_Required action_:
Lines from the line with "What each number" to the line with "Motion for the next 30" in the entries below, and only those, must be output exactly, with both ends included.

_Source data_:
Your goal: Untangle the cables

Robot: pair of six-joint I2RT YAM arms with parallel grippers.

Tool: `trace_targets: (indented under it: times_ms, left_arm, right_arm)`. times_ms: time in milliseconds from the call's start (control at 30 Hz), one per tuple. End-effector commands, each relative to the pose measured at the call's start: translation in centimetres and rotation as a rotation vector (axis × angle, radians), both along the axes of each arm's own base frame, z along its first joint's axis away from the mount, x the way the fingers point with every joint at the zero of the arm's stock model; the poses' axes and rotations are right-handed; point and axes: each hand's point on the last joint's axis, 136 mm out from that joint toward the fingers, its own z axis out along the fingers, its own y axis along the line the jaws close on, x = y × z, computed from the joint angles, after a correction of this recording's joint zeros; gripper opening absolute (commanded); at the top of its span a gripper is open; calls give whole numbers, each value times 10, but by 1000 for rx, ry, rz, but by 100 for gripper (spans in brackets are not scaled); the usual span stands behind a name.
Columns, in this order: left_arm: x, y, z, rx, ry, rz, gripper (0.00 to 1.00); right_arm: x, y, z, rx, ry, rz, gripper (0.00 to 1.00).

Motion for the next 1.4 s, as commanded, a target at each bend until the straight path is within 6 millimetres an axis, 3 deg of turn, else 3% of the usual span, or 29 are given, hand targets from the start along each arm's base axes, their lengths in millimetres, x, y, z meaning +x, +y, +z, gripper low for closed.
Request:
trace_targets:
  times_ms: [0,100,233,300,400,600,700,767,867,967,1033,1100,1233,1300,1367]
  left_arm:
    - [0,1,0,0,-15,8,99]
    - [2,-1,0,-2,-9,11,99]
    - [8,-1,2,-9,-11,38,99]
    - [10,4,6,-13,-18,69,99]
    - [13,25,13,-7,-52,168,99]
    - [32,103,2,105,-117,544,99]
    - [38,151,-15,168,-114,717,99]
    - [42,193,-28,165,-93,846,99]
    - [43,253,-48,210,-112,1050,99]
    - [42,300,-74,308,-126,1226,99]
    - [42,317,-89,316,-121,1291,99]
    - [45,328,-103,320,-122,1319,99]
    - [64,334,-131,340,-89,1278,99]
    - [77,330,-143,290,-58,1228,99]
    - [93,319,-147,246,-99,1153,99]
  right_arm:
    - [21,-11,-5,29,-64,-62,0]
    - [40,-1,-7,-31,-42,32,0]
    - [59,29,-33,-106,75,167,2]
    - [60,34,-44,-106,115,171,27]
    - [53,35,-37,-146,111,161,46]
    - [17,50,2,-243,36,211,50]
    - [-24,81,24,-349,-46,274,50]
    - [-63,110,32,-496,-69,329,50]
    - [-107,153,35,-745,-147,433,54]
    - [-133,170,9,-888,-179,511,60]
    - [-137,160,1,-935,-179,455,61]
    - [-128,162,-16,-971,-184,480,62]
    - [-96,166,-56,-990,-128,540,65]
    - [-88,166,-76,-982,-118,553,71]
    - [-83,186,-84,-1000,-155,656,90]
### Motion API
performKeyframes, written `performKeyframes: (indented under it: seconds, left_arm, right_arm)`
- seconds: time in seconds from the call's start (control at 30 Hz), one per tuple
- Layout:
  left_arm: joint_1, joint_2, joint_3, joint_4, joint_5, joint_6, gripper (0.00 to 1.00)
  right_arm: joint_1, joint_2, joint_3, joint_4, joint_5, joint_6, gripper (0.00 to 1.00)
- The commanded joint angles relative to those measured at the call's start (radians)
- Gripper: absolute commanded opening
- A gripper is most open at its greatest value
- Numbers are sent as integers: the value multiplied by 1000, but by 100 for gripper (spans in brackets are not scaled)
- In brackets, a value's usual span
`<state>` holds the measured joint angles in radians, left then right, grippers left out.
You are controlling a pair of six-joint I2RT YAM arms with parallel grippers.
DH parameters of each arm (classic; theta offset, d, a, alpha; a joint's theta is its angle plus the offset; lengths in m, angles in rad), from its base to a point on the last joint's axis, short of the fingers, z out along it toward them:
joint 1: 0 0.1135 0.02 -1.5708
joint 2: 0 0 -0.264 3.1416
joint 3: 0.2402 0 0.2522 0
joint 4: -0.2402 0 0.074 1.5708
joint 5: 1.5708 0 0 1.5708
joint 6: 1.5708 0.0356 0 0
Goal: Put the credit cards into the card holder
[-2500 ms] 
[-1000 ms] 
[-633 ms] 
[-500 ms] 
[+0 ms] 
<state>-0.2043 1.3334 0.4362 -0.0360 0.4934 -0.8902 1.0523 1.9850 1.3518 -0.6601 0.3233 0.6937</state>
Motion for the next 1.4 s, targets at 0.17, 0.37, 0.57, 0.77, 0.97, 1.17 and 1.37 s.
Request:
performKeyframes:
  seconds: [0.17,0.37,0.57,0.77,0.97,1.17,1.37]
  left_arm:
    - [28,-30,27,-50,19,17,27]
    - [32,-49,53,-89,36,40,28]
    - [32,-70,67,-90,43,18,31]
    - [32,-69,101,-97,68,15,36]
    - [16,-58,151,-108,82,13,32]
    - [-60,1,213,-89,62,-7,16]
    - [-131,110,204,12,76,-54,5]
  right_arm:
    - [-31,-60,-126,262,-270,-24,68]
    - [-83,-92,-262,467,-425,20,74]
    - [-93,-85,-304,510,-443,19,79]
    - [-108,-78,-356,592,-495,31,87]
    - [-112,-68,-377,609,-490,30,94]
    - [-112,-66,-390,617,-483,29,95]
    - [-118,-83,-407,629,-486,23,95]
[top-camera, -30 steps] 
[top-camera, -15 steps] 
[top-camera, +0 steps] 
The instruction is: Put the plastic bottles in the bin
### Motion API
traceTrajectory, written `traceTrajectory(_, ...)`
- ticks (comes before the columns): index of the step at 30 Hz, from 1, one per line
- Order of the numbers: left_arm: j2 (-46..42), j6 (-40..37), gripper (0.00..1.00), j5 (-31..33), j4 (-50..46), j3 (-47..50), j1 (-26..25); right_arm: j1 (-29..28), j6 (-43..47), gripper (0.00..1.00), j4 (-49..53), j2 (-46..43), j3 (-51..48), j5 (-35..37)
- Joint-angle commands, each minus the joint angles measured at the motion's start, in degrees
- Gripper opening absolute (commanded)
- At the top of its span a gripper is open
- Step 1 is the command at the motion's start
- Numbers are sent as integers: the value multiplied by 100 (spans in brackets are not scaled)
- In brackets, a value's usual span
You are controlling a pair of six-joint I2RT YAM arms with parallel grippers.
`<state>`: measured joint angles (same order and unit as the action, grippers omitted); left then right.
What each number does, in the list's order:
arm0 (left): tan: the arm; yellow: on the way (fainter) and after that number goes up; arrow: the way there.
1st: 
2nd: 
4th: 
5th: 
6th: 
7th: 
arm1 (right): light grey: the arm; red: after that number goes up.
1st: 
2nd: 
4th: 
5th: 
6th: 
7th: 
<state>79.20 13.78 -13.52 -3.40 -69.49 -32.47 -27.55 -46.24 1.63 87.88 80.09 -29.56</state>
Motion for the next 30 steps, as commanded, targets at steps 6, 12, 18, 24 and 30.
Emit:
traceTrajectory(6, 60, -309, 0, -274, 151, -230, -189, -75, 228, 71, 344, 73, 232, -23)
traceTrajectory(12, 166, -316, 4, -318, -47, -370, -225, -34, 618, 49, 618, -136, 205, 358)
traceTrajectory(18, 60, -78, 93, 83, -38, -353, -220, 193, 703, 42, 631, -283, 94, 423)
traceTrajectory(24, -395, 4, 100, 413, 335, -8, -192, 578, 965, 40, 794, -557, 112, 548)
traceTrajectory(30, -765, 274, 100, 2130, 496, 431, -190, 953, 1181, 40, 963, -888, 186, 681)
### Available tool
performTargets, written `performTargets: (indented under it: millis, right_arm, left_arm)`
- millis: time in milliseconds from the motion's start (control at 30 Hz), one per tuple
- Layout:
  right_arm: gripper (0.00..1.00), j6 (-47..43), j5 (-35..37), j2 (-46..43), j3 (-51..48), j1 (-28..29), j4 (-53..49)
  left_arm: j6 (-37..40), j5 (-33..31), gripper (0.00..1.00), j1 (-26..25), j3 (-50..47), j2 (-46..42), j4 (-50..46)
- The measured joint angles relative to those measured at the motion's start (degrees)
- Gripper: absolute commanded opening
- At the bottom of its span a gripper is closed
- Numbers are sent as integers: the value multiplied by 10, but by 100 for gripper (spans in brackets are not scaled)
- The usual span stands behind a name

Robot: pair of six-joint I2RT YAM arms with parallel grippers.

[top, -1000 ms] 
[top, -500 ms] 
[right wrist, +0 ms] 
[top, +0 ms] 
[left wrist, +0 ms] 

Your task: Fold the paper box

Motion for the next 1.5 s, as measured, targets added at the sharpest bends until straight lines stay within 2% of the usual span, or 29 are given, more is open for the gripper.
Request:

_Output of the task_:
What each number does, in the list's order:
arm0 (left): tan: the arm; yellow: on the way (fainter) and after that number goes up; arrow: the way there.
1st: 
2nd: 
4th: 
5th: 
6th: 
7th: 
arm1 (right): light grey: the arm; red: after that number goes up.
1st: 
2nd: 
4th: 
5th: 
6th: 
7th: 
<state>79.20 13.78 -13.52 -3.40 -69.49 -32.47 -27.55 -46.24 1.63 87.88 80.09 -29.56</state>
Motion for the next 30 steps, as commanded, targets at steps 6, 12, 18, 24 and 30.

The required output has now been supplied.